It is my honor to announce that three individuals who exemplify the best of the Department of Energy’s (DOE) public and private partnership – Dr. Robert Wilson, Dr. Jennifer Doudna, and Dr. Andrea Ghez – have been awarded 2020 Nobel Prizes and Laureates in their respective fields of Economic Sciences, Chemistry, and Physics.

At DOE, we often discuss the importance of our partners in academia who help foster innovation through exceptional scientific discovery. The recognition of their work from  The Norwegian Nobel Committee shows that a robust national energy strategy which fuses together the government, university, and private sector, alongside remarkable individuals, benefits our nation and transforms the world.

Without further ado, here are the 2020 Nobel Prize Winners and Laureates that I’d like to highlight today.

Dr. Jennifer Doudna, 2020 Nobel Laureate in Chemistry

Dr. Doudna is the Faculty Scientist at DOE’s Lawrence Berkeley National Laboratory (LBNL); Li Ka Shing Chancellor’s Chair in Biomedical and Health Sciences at the University of California, Berkeley; and a Principal Investigator at the Howard Hughes Medical Institute. 

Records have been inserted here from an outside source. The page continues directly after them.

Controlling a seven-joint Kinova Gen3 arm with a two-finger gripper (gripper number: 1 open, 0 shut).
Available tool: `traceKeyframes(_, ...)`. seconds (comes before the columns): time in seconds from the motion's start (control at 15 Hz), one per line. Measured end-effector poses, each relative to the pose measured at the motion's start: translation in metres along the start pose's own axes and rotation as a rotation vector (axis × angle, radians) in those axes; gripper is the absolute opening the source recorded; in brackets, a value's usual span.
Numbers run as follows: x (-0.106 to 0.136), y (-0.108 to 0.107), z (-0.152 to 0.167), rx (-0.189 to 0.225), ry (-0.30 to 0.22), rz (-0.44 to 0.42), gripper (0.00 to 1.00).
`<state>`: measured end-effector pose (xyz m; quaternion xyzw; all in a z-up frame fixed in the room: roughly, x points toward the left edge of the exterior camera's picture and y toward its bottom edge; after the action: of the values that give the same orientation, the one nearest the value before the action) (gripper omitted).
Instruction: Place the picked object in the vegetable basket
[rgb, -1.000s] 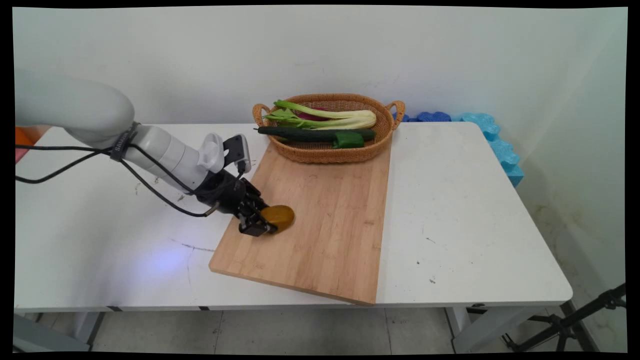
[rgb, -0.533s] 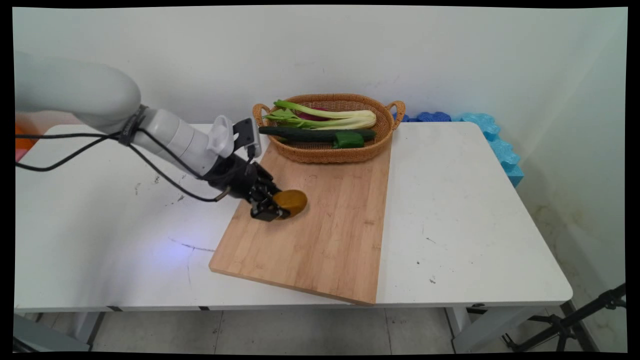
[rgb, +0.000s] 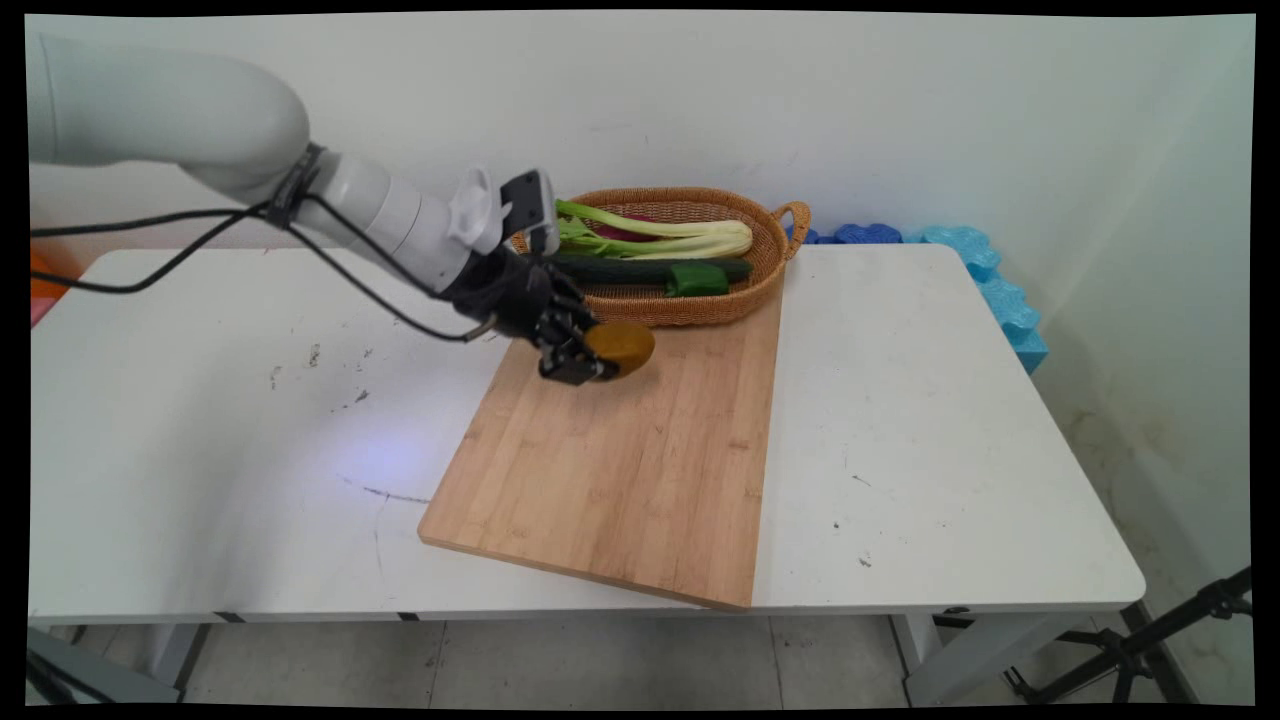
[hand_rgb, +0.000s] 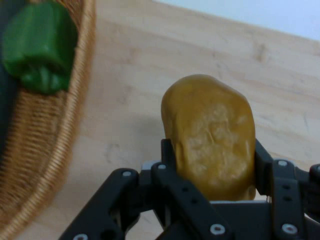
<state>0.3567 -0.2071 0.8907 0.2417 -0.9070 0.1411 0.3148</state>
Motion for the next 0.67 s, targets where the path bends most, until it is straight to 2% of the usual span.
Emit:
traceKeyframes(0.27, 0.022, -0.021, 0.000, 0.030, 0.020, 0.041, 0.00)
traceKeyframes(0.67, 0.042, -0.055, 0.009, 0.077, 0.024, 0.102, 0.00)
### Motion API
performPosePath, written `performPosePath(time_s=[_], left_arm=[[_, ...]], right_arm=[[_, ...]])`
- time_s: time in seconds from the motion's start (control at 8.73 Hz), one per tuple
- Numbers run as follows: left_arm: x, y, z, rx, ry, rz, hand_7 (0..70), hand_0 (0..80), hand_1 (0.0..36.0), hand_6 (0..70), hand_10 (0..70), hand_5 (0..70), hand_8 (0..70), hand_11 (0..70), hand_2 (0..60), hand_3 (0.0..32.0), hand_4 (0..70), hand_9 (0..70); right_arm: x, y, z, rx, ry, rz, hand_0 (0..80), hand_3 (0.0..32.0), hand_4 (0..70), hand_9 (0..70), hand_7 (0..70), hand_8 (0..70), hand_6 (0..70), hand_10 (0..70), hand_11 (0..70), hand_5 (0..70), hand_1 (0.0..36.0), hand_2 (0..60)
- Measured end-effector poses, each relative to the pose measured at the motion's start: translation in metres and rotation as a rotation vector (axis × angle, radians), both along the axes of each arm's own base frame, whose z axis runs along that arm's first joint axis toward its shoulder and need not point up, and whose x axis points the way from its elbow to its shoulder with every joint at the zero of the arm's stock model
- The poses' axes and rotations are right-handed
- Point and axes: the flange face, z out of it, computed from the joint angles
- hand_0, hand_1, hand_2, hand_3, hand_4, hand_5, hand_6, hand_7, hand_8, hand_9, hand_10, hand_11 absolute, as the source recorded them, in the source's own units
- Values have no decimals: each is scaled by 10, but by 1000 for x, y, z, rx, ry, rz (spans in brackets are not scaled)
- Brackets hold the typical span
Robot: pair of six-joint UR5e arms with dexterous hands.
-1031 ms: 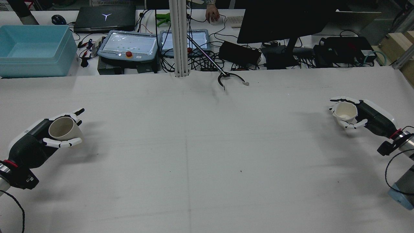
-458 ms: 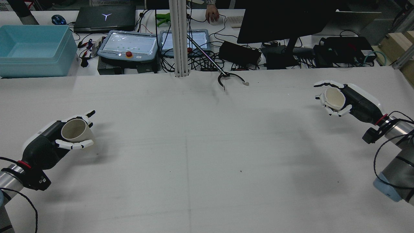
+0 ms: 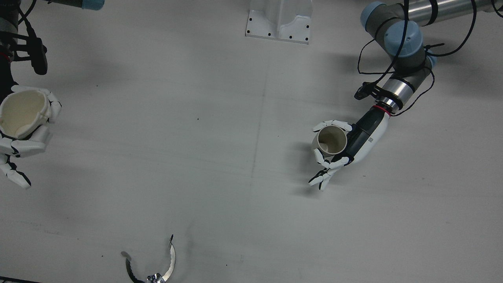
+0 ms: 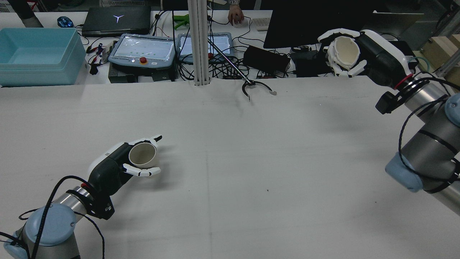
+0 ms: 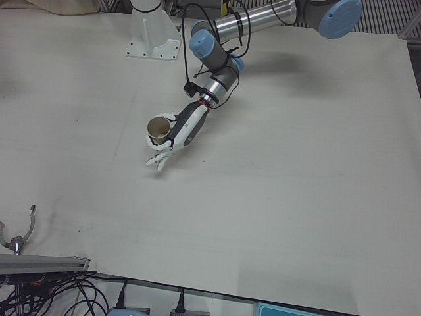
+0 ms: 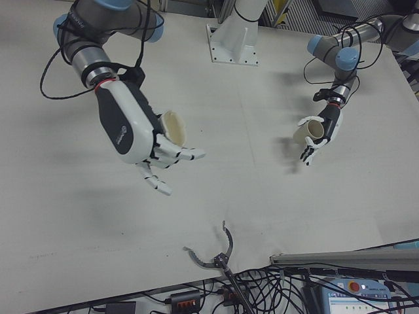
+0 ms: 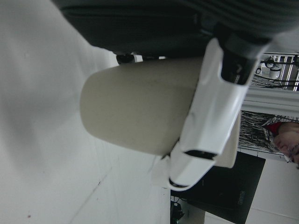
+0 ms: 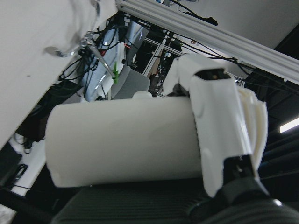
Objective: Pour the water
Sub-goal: 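Tilt the right hand's cup over the left hand's cup to pour, then raise the right hand's cup upright and pull it away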
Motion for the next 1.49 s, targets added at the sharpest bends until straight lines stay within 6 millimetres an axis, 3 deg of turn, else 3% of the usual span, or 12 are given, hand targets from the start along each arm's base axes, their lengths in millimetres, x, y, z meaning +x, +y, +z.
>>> performPosePath(time_s=[0.23,0.34,0.46,0.57,0.8,1.03,1.15,1.38,1.49], left_arm=[[48,3,-50,40,-6,34,108,800,360,131,34,700,19,93,600,0,355,7],[77,11,-75,51,-4,63,109,800,360,132,34,700,20,94,600,0,356,7],[103,19,-103,58,1,90,108,800,360,131,32,700,20,91,600,0,354,7],[122,25,-132,69,8,105,108,800,360,132,31,700,20,89,600,0,355,7],[137,27,-184,93,27,113,114,800,360,136,31,700,20,89,600,0,363,8],[135,25,-211,100,44,107,114,800,360,135,31,700,20,89,600,0,364,8],[132,23,-217,100,50,104,115,800,360,136,30,700,19,88,600,0,367,9],[128,19,-227,101,57,95,118,800,360,138,34,700,22,93,600,0,366,9],[126,17,-229,101,57,91,118,800,360,138,36,700,23,95,600,0,365,9]], right_arm=[[7,9,-128,140,86,75,800,0,603,684,700,518,700,60,129,271,360,600],[1,21,-172,205,138,104,800,0,633,649,700,492,700,80,159,268,360,600],[-14,31,-197,251,188,123,800,0,623,615,700,468,700,56,124,261,360,600],[-38,42,-208,282,244,131,800,0,610,588,700,445,700,40,102,255,360,600],[-113,73,-212,330,369,123,800,0,536,555,700,408,695,0,30,244,360,600],[-183,114,-207,361,476,100,800,0,460,511,700,374,633,0,0,237,360,600],[-206,131,-202,365,523,90,800,0,420,507,700,371,614,0,3,238,360,600],[-225,149,-186,360,594,81,800,0,342,490,700,362,575,0,19,239,360,600],[-217,149,-185,358,600,95,800,0,322,494,700,367,565,0,37,241,360,600]])
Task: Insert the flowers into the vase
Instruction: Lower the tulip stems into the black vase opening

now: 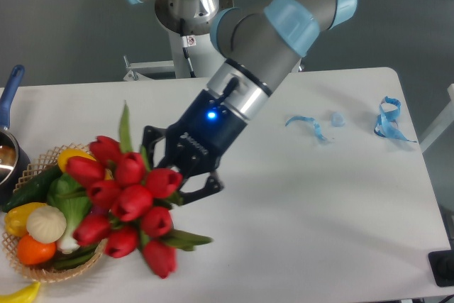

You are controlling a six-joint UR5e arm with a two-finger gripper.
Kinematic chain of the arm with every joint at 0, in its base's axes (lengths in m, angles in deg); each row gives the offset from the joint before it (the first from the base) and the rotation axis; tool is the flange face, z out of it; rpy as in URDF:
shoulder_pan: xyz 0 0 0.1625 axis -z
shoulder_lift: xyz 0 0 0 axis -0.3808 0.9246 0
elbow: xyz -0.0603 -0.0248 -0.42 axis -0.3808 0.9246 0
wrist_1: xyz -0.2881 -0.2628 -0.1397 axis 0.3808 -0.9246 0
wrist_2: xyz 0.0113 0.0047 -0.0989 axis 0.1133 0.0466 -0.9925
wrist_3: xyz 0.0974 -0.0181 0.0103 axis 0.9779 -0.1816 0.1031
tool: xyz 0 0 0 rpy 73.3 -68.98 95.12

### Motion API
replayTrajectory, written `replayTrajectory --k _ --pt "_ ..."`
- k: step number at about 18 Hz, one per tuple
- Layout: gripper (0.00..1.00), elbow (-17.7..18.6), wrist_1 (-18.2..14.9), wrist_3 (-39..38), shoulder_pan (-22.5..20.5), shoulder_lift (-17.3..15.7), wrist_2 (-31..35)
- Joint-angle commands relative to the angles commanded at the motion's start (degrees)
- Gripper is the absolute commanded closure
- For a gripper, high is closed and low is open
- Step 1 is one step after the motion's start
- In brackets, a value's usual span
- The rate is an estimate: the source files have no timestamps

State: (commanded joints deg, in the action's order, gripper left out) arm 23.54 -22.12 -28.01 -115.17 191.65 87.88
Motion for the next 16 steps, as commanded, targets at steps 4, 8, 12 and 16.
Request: replayTrajectory --k 4,8,12,16 --pt "1.0 0.27 2.02 0.09 2.2 0.44 -0.09" --pt "1.0 0.88 3.08 2.27 3.08 1.58 -0.26" --pt "1.0 3.95 3.17 6.59 3.26 0.88 -0.26" --pt "1.0 5.8 3.17 8.7 3.69 0.7 -0.26"
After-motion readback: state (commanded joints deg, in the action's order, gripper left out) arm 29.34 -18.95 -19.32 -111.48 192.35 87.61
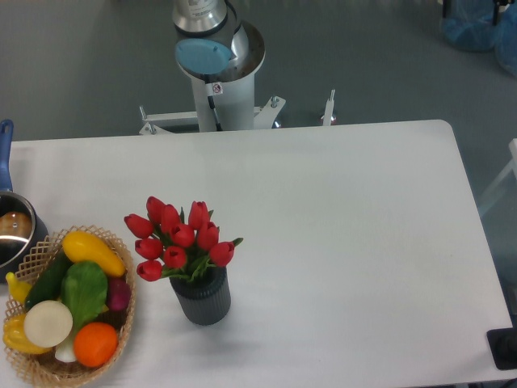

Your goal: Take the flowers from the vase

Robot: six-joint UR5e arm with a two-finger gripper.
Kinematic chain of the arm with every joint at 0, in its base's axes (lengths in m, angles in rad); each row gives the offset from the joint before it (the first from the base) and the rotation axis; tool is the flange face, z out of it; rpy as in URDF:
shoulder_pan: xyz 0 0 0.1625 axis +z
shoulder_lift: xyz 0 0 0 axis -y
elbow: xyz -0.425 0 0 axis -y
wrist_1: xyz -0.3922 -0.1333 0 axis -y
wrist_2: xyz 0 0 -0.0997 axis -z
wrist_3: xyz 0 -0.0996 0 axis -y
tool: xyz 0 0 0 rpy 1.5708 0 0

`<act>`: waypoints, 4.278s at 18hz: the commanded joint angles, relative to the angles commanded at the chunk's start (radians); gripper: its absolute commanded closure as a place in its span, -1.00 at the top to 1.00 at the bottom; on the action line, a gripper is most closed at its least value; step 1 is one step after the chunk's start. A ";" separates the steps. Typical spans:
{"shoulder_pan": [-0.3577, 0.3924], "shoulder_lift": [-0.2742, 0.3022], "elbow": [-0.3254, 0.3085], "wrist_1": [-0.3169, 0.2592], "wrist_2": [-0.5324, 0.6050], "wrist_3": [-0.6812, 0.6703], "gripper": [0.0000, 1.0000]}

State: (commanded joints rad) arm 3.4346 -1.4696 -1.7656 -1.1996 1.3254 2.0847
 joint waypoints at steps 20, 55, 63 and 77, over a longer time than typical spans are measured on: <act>-0.055 0.000 -0.060 0.020 -0.146 -0.179 1.00; -0.584 -0.104 -0.146 0.021 -0.410 -0.643 1.00; -0.684 -0.179 -0.163 0.162 -0.410 -0.649 1.00; -0.798 -0.304 -0.147 0.353 -0.655 -0.713 1.00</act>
State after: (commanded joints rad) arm 2.6370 -1.7733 -1.9128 -0.8468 0.6705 1.3714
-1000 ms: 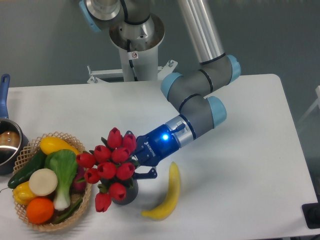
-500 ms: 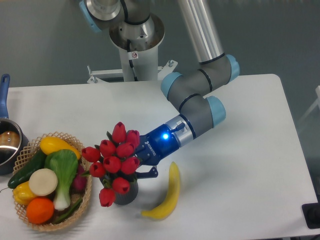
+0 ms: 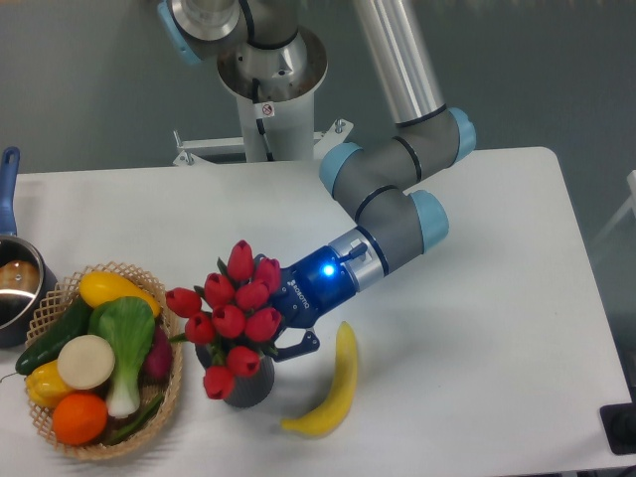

In 2008, Dr. Doudna's nascent research on CRISPR—for which she shares the Nobel Prize with Emmanuelle Charpentier—was funded by a DOE Laboratory Directed Research and Development (LDRD) Program through her LBNL affiliation. Through the LDRD program, DOE national laboratories provide support out of their overhead funding as seed money for promising new research.

Over the years, Dr. Doudna has made extensive use in her research of DOE Office of Science x-ray light sources, including the Advanced Light Source at LBNL, the Stanford Synchrotron Radiation Lightsource at SLAC, and the National Synchrotron Light Source at Brookhaven National Laboratory.  

DOE is proud to have played a role in the early support of Dr. Doudna’s Nobel Prize-winning research, as well as continued support of her work over the past decade, and we are delighted today to welcome her as the latest in a long line of distinguished DOE Nobel Laureates.

Dr. Robert Wilson, co-recipient of the 2020 Nobel Prize in Economic Sciences 

Dr. Wilson is applying his prizewinning work in improvements to auction theory and inventions of new auction formats to a DOE-funded project. 

He is a critical member of a project team in ARPA-E’s Performance-based Energy Resource Feedback, Optimization, and Risk Management (PERFORM) program focused on risk-aware power grid management. 

Through ARPA-E’s PERFORM program, Dr. Wilson and his teammates will extend a variation of the Nobel-winning auction theory modeling to develop and demonstrate a novel, state-of-the-art, stochastic two-stage auction redesign for co-optimized wholesale real-time energy and reserve markets. This will be coupled with intelligent energy-portfolio risk management tools that enable flexible demand assets (such as air conditioners, water heaters, energy storage, etc.) to offer their flexibility into these markets as demand reserves.  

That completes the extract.